Know and heed warning systems and community rules. Many communities or park systems have lightning detection and warning systems. Use this information and obey the rules established by the
community or park system.

Know and apply the rules or procedures established by the competition authority.

Minimize the risk of being struck protect the safety of all participants by stopping game activities quickly, so that participants and spectators may retire to a safer place before the lightning threat becomes significant. Remember, if you can hear the thunder, you are within reach of lightning.

B. Seeking proper shelter

No place outside is safe near thunderstorms.
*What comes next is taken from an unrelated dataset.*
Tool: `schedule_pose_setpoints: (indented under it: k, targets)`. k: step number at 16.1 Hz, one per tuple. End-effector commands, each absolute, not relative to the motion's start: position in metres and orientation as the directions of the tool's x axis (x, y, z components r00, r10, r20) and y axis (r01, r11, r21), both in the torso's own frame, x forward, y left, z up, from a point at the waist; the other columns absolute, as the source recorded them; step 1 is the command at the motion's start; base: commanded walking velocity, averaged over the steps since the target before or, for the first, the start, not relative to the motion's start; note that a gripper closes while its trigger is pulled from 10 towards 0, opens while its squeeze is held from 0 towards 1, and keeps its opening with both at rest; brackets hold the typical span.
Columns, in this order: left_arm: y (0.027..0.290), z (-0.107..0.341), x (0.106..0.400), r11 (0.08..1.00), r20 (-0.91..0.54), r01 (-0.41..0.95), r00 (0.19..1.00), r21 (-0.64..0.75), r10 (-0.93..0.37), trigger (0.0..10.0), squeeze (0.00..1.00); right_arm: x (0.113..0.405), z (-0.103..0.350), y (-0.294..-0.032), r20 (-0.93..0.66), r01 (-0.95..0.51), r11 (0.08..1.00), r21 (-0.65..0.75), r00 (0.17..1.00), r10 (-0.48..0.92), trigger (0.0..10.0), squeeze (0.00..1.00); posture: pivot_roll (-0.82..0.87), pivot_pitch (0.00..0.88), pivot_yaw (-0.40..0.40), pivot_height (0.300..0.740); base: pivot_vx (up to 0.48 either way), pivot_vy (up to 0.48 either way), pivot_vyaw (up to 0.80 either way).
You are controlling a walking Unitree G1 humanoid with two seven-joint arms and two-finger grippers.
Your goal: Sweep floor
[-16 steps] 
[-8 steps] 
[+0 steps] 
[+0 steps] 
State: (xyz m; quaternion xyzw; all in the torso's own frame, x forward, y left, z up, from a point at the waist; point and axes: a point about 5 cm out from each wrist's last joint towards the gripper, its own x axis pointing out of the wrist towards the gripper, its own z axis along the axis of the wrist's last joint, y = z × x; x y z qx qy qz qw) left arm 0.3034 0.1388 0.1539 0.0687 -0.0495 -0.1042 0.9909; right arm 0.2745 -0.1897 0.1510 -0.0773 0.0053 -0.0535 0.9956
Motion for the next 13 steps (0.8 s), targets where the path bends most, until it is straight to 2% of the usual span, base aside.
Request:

The best shelter is a large, fully enclosed, substantially constructed building. A vehicle with a solid metal roof and metal sides is a reasonable second choice.

If there is no proper shelter, avoid the most dangerous locations: Higher elevations; wide open areas, including fields; tall isolated objects, such as trees, poles, or light posts; unprotected open buildings; rain shelters; bus stops; metal fences and metal bleachers.

If you cannot avoid these locations, crouch down on the balls of your feet, with your head tucked into your chest and your hands over your ears.

C. First Aid

If someone is hit, remember that all deaths from lightning result from cardiac arrest and stopped breathing. CPR and mouth-to-mouth resuscitation, respectively, are the recommended first aid.